== TASK ITEM ==
Copy each line of the data that has "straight" in it.

== DATASET CONTENT ==
.....

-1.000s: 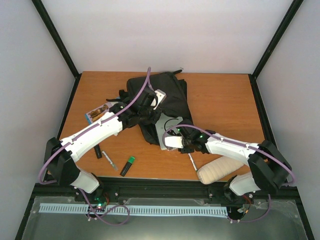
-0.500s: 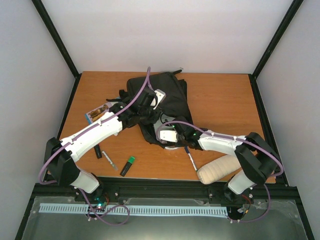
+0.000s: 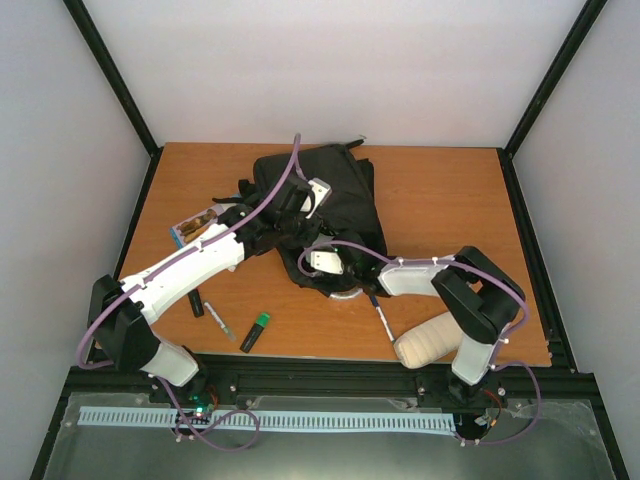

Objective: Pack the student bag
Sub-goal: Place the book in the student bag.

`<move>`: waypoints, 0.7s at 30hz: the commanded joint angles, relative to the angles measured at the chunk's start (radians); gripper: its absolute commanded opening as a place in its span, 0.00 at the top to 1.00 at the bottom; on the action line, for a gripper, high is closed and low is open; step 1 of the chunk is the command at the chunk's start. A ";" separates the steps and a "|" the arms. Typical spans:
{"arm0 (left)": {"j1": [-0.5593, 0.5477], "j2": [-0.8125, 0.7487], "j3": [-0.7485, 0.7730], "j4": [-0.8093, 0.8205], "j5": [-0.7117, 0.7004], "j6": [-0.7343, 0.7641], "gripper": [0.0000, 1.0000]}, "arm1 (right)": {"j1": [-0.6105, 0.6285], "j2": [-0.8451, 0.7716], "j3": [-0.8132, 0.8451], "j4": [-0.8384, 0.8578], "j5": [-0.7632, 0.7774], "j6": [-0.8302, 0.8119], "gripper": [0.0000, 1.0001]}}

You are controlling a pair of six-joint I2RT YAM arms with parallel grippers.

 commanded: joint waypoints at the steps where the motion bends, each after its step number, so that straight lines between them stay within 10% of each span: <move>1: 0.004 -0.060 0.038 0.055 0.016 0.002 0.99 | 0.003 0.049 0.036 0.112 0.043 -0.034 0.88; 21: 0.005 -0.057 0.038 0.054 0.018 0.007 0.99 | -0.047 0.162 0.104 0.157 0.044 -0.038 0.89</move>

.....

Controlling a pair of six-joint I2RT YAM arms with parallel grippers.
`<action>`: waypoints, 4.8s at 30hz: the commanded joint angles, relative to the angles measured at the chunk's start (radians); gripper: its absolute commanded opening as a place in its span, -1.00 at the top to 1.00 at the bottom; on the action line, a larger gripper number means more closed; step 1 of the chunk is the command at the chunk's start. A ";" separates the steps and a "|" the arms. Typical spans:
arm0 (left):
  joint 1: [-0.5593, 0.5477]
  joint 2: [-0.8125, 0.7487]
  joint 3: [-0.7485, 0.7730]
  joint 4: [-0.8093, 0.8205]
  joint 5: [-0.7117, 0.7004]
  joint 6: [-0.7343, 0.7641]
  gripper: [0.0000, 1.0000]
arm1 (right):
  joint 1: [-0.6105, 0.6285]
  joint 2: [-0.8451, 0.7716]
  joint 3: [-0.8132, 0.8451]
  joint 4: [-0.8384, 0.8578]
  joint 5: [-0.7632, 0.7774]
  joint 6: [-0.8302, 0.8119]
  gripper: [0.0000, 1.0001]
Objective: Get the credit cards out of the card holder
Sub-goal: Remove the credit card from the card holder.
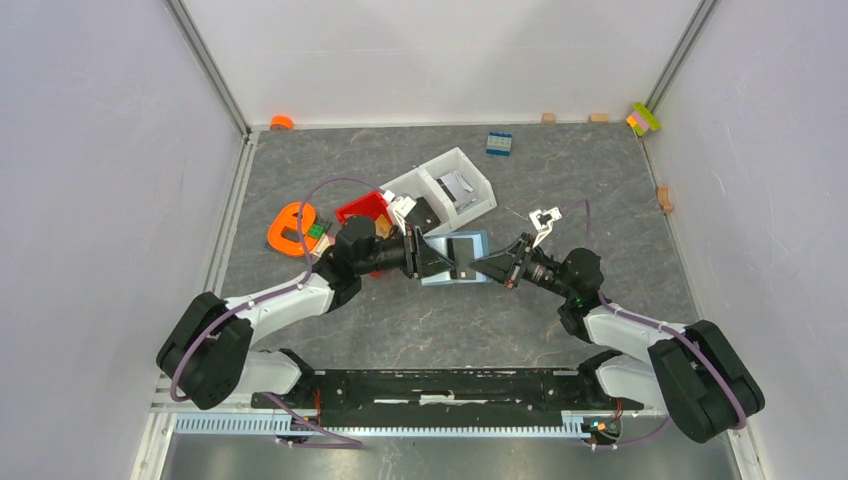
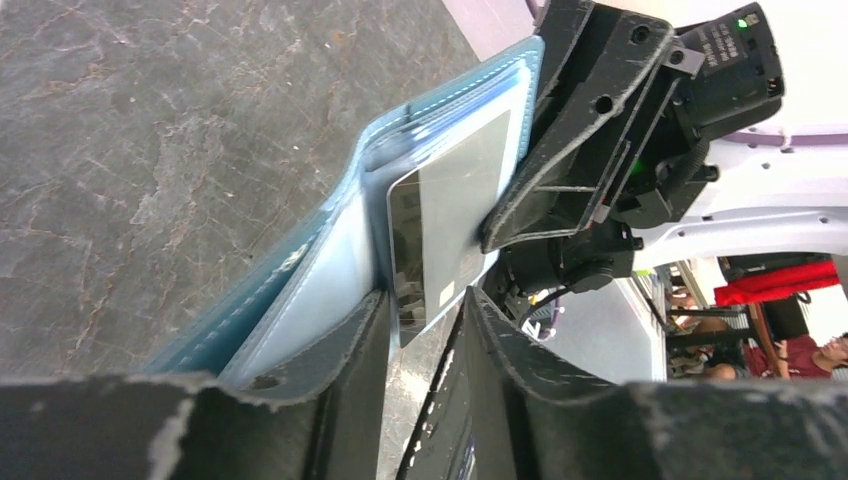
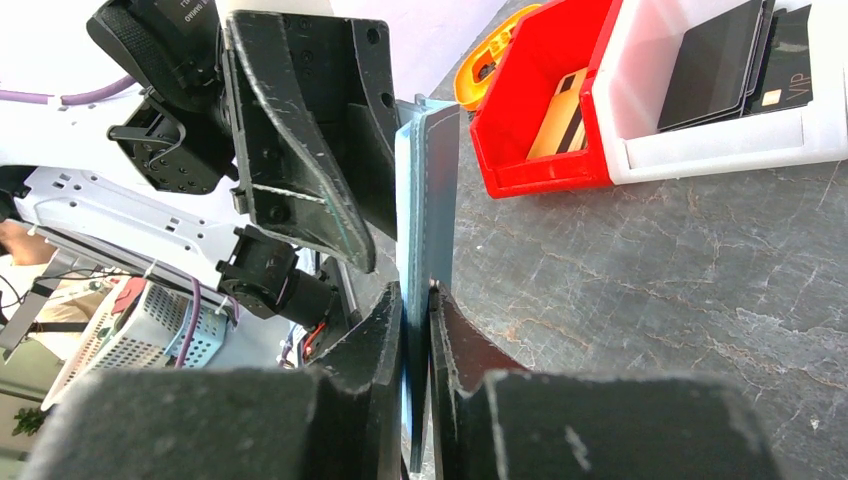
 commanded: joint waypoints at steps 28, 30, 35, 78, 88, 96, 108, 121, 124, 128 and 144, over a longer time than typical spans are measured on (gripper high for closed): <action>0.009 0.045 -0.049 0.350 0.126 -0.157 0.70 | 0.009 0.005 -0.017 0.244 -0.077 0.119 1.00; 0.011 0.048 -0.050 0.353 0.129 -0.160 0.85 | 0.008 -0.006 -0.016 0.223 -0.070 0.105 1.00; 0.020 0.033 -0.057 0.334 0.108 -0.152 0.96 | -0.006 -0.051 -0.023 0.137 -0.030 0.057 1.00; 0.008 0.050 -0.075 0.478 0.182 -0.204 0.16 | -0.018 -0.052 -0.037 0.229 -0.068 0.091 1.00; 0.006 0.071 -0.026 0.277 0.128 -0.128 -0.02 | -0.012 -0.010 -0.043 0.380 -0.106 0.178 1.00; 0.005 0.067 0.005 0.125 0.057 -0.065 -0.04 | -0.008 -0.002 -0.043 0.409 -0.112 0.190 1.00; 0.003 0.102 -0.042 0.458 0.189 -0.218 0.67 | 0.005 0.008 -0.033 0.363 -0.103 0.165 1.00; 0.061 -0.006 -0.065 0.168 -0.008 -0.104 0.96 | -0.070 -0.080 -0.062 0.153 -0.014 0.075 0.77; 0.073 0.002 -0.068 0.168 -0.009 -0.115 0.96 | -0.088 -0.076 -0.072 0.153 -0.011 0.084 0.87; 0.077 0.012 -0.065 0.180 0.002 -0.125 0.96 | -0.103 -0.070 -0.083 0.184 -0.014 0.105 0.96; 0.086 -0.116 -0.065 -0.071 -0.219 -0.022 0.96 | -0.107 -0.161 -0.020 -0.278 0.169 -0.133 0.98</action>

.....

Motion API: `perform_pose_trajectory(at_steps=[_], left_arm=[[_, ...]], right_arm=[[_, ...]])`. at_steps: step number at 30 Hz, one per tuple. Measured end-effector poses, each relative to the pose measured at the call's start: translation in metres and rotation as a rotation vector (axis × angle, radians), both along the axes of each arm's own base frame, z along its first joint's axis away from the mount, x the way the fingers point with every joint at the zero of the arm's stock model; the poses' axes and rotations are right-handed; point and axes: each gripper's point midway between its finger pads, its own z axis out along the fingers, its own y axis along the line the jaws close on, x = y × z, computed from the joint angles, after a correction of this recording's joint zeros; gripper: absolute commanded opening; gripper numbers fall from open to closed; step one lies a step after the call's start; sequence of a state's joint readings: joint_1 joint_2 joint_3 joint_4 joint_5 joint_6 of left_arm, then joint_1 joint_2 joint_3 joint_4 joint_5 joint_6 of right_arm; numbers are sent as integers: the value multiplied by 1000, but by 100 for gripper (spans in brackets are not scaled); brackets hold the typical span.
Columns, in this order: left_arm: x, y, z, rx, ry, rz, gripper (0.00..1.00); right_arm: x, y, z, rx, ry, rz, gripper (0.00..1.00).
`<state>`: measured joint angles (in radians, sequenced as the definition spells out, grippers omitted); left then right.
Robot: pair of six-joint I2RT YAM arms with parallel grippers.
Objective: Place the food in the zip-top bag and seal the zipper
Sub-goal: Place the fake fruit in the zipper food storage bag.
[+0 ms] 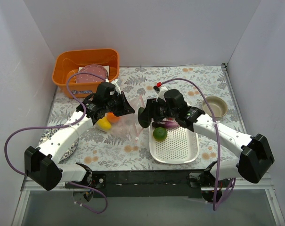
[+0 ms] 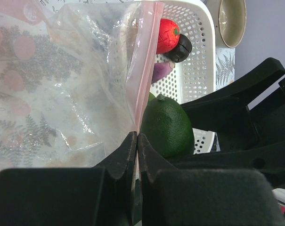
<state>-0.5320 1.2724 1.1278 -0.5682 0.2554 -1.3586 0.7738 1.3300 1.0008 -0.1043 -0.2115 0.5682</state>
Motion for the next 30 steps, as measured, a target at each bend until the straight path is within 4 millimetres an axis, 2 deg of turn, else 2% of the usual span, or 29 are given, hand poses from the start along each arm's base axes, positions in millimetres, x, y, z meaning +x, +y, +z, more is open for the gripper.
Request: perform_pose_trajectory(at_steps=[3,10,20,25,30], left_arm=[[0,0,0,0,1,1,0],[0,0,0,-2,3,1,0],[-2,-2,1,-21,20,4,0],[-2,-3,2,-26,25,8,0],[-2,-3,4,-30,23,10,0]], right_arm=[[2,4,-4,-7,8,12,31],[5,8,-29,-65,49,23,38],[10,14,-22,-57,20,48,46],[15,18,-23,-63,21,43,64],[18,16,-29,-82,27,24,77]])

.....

== SOLUTION TO THIS TASK ==
 commanded: joint waypoints at the steps where the motion bends, each after its step number, so that straight lines between them stay within 10% of each span: <move>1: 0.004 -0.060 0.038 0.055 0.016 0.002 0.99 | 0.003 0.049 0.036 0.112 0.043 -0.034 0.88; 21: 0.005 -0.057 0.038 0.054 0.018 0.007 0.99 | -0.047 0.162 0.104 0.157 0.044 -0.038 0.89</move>
Motion for the next 30 steps, as measured, a target at each bend until the straight path is within 4 millimetres an axis, 2 deg of turn, else 2% of the usual span, or 29 are given, hand poses from the start along each arm's base axes, positions in millimetres, x, y, z meaning +x, +y, +z, more is open for the gripper.

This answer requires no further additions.